I create quilts because I have a deep respect for its history as a vehicle for personal expression. I enjoy the tactile qualities of cloth. I work intuitively, like the jazz musicians whom I greatly admire. I improvise, always searching for a sense of movement, harmony and balance. I am fascinated by the process of selecting, cutting, joining, applying layers, cutting into layers and creating surface design using the sewing machine as a instrument to create organic shapes and complex textures. Moving with the rhythm of my needle, stitches and images appear giving a new voice to each piece.
Frances O’Roark Dowell
Reader – Frances O’Roark Dowell first combined her love of telling stories and her love of quilting
with her 2016 novel Birds in the Air. She has since published the short story collection,
Margaret Goes Modern and the audiobook, Friendship Album, 1933. She is also the
bestselling author of over twenty novels for young readers, including Dovey Coe, The Secret
Language of Girls, and Hazard.
Laura Hopper
Host – Laura Hopper (she/her) is a quilter, curator, and writer.
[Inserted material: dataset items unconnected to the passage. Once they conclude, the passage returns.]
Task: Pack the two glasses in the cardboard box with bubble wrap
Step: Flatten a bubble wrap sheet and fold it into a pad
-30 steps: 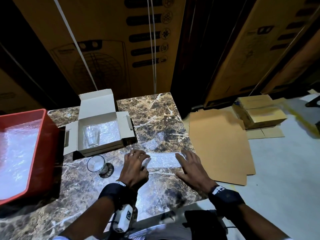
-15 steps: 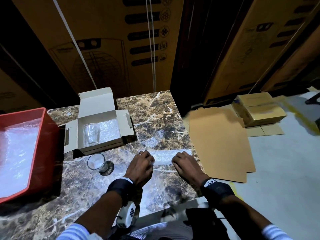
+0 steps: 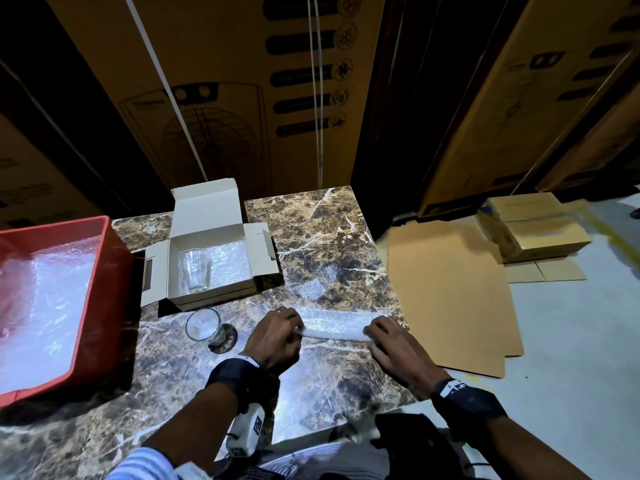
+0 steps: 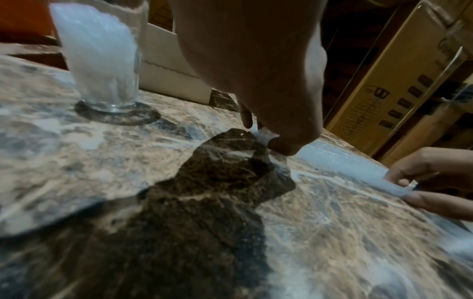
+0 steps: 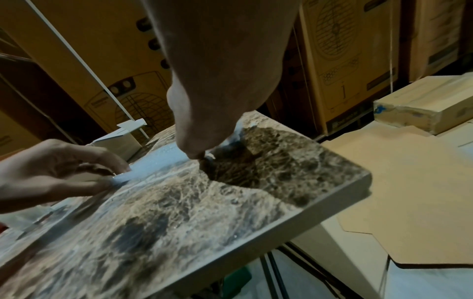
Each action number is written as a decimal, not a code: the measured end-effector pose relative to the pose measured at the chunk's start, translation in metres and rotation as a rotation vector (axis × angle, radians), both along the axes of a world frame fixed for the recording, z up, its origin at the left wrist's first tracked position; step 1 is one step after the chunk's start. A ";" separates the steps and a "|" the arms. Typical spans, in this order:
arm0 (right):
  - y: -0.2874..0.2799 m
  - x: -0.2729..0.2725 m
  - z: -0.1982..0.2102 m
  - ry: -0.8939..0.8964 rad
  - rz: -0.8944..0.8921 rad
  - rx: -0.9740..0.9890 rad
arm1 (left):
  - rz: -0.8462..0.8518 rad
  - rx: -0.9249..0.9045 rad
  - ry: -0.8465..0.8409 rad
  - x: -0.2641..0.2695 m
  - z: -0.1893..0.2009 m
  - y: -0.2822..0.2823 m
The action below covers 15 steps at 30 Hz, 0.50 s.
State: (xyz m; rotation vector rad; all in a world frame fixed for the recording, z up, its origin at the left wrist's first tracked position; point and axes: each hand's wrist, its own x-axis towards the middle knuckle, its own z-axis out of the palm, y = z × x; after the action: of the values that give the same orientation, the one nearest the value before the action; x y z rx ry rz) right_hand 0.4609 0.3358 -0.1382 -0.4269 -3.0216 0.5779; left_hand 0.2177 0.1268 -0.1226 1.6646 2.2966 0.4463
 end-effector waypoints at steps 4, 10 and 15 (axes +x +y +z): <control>0.008 0.000 0.000 -0.001 -0.001 0.004 | 0.011 0.051 -0.029 -0.007 -0.006 -0.004; 0.010 -0.003 0.006 0.057 -0.124 -0.068 | 0.174 0.145 -0.208 -0.008 -0.008 -0.003; 0.012 -0.007 0.013 0.088 -0.262 -0.257 | 0.312 0.225 -0.457 -0.006 -0.009 -0.002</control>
State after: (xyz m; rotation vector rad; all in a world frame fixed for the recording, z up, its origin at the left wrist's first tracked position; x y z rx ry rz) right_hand 0.4536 0.3483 -0.1250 -0.7705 -2.7528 0.9362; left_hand 0.2121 0.1247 -0.1319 1.1269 2.2077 1.0649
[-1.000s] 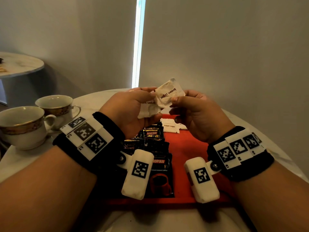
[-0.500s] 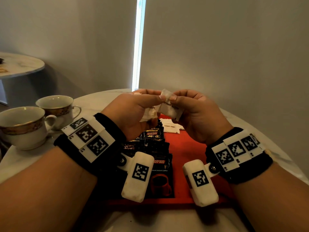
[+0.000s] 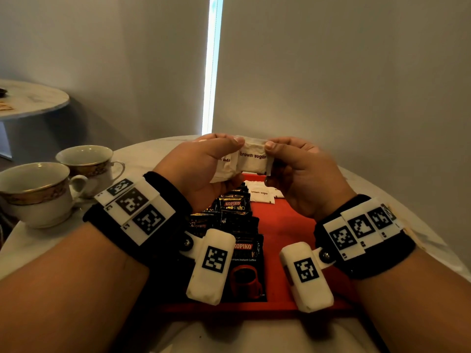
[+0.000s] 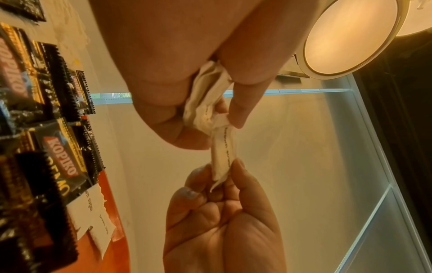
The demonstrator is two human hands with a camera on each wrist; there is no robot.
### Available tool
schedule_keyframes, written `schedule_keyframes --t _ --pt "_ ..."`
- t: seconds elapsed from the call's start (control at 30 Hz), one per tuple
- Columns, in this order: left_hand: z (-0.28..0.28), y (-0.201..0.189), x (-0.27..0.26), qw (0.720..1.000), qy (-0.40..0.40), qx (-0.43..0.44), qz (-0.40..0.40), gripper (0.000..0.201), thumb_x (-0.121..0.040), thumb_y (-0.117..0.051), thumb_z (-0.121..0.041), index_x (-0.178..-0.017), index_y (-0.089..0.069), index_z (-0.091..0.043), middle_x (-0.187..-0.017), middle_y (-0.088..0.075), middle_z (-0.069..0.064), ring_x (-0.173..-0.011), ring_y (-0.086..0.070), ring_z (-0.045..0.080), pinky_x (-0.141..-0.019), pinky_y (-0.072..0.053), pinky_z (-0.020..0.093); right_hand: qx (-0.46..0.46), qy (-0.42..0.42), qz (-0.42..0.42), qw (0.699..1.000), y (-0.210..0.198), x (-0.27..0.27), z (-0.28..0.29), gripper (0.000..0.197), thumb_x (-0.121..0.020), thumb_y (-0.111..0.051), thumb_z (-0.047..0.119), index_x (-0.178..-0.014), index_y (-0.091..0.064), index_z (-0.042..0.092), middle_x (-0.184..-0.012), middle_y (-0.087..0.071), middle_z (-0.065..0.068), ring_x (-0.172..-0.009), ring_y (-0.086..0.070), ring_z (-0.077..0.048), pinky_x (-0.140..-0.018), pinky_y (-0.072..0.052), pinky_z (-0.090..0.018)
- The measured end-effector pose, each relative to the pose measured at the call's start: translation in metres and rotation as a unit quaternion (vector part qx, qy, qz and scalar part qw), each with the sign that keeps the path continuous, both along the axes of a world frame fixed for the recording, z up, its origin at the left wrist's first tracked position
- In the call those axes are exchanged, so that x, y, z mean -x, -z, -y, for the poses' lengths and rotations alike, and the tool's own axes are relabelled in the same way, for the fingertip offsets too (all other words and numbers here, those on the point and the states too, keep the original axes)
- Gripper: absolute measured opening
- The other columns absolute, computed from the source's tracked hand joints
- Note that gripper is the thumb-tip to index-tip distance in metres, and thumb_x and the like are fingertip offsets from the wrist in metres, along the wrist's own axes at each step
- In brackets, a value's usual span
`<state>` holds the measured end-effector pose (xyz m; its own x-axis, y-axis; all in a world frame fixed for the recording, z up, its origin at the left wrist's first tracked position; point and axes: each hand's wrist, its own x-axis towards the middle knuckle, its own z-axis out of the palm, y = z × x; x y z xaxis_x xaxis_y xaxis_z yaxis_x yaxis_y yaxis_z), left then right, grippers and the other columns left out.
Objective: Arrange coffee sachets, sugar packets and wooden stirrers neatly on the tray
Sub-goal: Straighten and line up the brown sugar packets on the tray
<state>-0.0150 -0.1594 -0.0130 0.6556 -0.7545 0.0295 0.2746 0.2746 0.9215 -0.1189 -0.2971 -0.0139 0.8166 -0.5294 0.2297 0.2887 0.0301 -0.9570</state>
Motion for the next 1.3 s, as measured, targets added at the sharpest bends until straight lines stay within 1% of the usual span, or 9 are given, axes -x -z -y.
schedule_keyframes --t 0.1,0.2,0.27,0.37,0.53,0.63,0.77,1.07,1.3 --pt "0.000 0.000 0.000 1.000 -0.006 -0.004 -0.007 0.021 -0.095 -0.064 -0.019 -0.112 -0.061 -0.008 -0.109 -0.066 0.018 -0.072 -0.068 0.023 -0.053 -0.053 0.027 0.002 0.008 -0.002 1.000 0.000 0.001 0.000 0.003 -0.094 -0.062 0.008 -0.096 -0.063 0.007 -0.083 -0.073 -0.012 -0.070 -0.067 -0.022 -0.050 -0.049 -0.026" --pt "0.001 0.000 0.001 1.000 -0.013 -0.001 -0.021 0.015 -0.095 -0.064 -0.019 -0.105 -0.064 -0.008 -0.098 -0.069 0.014 -0.060 -0.067 0.018 -0.051 -0.052 0.027 0.011 0.021 -0.003 1.000 -0.002 0.002 0.004 0.002 -0.094 -0.062 0.008 -0.095 -0.063 0.007 -0.085 -0.074 -0.014 -0.070 -0.067 -0.025 -0.046 -0.047 -0.025" --pt "0.001 -0.001 0.001 0.999 -0.023 0.000 -0.033 0.013 -0.094 -0.065 -0.019 -0.103 -0.064 -0.009 -0.092 -0.067 0.009 -0.061 -0.064 0.017 -0.051 -0.052 0.026 0.008 0.039 -0.005 0.999 -0.005 0.005 0.012 0.002 -0.096 -0.061 0.010 -0.097 -0.062 0.009 -0.089 -0.075 -0.015 -0.071 -0.069 -0.024 -0.045 -0.044 -0.025" --pt "-0.001 -0.002 -0.002 0.998 -0.031 0.004 -0.051 0.014 -0.093 -0.067 -0.019 -0.102 -0.062 -0.009 -0.086 -0.064 0.005 -0.064 -0.063 0.016 -0.051 -0.052 0.025 -0.006 0.131 -0.026 0.991 -0.006 0.008 0.032 0.004 -0.099 -0.059 0.016 -0.101 -0.063 0.015 -0.096 -0.077 -0.011 -0.070 -0.067 -0.019 -0.046 -0.040 -0.023" --pt "-0.001 -0.003 -0.003 0.998 -0.035 0.011 -0.059 0.017 -0.093 -0.067 -0.019 -0.106 -0.061 -0.009 -0.085 -0.063 0.004 -0.061 -0.063 0.014 -0.051 -0.051 0.025 -0.035 0.255 -0.159 0.953 0.020 0.006 0.080 0.009 -0.101 -0.057 0.024 -0.105 -0.061 0.017 -0.096 -0.071 -0.008 -0.055 -0.053 -0.010 -0.037 -0.036 -0.020" --pt "0.000 -0.003 -0.003 0.998 -0.033 0.014 -0.059 0.020 -0.094 -0.067 -0.020 -0.109 -0.061 -0.009 -0.086 -0.064 0.004 -0.057 -0.065 0.013 -0.050 -0.051 0.025 -0.043 0.229 -0.215 0.949 0.037 0.002 0.098 0.007 -0.104 -0.051 0.017 -0.103 -0.058 0.014 -0.082 -0.062 -0.007 -0.048 -0.047 -0.010 -0.033 -0.028 -0.019" --pt "0.000 -0.002 -0.005 0.998 -0.034 0.013 -0.059 0.023 -0.093 -0.067 -0.020 -0.112 -0.061 -0.009 -0.085 -0.064 0.004 -0.059 -0.064 0.014 -0.050 -0.051 0.025 -0.059 0.204 -0.261 0.942 0.050 -0.003 0.104 0.013 -0.102 -0.050 0.007 -0.108 -0.061 0.009 -0.089 -0.068 -0.014 -0.045 -0.046 -0.010 -0.033 -0.025 -0.020" --pt "0.001 -0.002 -0.006 0.998 -0.026 0.005 -0.062 0.021 -0.093 -0.067 -0.021 -0.110 -0.061 -0.009 -0.092 -0.062 0.005 -0.073 -0.061 0.017 -0.050 -0.051 0.026 -0.049 0.188 -0.318 0.928 0.053 -0.002 0.106 0.017 -0.100 -0.053 0.009 -0.110 -0.066 0.005 -0.104 -0.073 -0.017 -0.047 -0.044 -0.009 -0.036 -0.027 -0.020" --pt "0.002 -0.001 -0.007 0.998 -0.024 0.001 -0.061 0.020 -0.093 -0.067 -0.022 -0.109 -0.061 -0.011 -0.092 -0.063 0.004 -0.075 -0.061 0.017 -0.051 -0.051 0.026 -0.042 0.178 -0.325 0.928 0.054 -0.003 0.106 0.018 -0.101 -0.051 0.007 -0.110 -0.066 0.006 -0.093 -0.071 -0.014 -0.047 -0.045 -0.009 -0.037 -0.028 -0.020"
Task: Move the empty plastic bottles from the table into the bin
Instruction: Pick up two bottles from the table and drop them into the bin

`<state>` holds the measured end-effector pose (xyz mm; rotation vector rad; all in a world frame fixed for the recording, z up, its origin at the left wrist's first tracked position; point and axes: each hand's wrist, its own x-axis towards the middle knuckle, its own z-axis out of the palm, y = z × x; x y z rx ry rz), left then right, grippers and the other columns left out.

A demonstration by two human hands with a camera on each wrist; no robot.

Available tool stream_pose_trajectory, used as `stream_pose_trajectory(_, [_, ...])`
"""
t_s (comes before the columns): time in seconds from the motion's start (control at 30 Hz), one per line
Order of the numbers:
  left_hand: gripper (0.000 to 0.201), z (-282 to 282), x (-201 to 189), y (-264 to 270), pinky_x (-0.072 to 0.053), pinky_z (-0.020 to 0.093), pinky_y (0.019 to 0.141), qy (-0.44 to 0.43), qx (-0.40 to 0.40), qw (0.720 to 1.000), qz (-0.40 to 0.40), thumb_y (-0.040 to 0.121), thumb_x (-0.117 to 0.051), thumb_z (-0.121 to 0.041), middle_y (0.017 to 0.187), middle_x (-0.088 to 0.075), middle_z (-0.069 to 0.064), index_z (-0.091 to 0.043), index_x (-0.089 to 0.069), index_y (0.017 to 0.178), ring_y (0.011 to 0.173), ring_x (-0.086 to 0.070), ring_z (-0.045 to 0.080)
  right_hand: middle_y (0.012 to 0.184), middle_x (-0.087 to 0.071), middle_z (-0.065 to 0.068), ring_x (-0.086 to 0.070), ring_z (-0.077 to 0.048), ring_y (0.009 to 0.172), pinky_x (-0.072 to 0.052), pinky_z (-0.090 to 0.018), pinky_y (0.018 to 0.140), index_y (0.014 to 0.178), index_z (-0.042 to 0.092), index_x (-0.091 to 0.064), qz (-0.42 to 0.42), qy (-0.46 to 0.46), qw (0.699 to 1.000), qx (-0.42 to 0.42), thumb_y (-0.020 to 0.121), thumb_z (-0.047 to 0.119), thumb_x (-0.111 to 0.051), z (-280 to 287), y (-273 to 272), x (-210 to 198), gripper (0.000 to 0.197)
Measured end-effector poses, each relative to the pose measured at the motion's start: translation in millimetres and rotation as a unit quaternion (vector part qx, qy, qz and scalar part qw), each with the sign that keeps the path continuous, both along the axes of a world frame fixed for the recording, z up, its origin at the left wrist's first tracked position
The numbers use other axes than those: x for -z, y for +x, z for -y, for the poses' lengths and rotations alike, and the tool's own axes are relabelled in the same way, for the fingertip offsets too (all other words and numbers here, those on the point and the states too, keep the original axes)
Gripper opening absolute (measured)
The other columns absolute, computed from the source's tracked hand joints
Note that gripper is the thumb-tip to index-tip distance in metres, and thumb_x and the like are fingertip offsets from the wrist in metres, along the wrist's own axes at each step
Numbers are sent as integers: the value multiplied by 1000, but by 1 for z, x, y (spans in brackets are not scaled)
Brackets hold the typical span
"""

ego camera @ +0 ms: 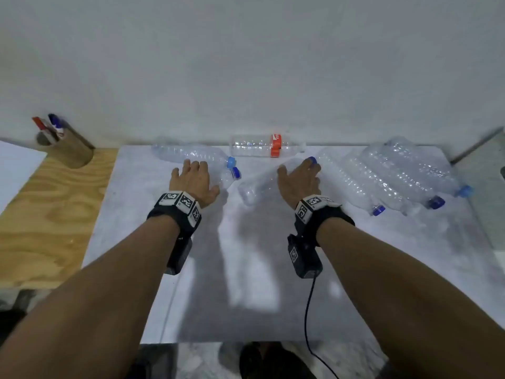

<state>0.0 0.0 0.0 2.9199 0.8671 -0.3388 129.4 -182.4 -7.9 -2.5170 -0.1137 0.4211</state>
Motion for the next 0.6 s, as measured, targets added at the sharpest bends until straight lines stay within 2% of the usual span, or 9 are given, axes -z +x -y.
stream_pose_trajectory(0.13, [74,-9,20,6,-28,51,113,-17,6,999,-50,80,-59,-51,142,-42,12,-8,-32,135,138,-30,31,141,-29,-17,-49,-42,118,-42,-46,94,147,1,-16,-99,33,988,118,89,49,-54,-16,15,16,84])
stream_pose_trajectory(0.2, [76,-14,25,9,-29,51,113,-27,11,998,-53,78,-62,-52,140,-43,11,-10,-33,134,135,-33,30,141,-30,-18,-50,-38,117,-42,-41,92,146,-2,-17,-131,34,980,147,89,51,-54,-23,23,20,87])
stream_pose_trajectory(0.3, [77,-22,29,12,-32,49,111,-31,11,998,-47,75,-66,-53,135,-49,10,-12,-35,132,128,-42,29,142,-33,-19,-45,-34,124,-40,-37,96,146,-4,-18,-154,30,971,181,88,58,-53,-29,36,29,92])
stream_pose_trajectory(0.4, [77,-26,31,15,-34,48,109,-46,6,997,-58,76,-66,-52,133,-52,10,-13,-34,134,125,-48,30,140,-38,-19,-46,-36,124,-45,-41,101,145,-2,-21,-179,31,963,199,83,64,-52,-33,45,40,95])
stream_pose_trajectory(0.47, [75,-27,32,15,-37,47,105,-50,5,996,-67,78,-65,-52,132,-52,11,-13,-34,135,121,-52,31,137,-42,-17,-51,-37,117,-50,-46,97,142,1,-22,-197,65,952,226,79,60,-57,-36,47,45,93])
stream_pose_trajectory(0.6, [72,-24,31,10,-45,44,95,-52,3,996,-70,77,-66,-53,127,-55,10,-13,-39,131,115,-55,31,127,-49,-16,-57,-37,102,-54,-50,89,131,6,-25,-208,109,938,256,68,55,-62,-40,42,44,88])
She is the Communications Manager and Creative Contributor for Suzy Quilts, a quilt pattern business and blog. She also works as a freelance quilt and textile writer. Her writing has appeared in Tatter, Curated Quilts, Taproot, Craft Industry Alliance, Benzie Design, Quiltfolk, Modern Patchwork, QuiltCon Magazine, and in over 50 museum exhibits. She is also the Exhibits Director for the Social Justice Sewing Academy. Laura is the lead editor and author of the book “Modern Quilts in the Second City: Ten Years of the Chicago Modern Quilt Guild.”
Amy Milne
Host – Amy Milne has been the executive director of the Quilt Alliance since 2006. She has two decades of experience as a nonprofit administrator, educator and artist. Amy has overseen the expansion of the Quilt Alliance’s oral history projects, including the creation of the Go Tell It at the Quilt Show! project, as well as Quilt Alliance events: Quilters Take Manhattan/a Moment and the Not Fade Away: Sharing Quilt Stories in the Digital Age conference.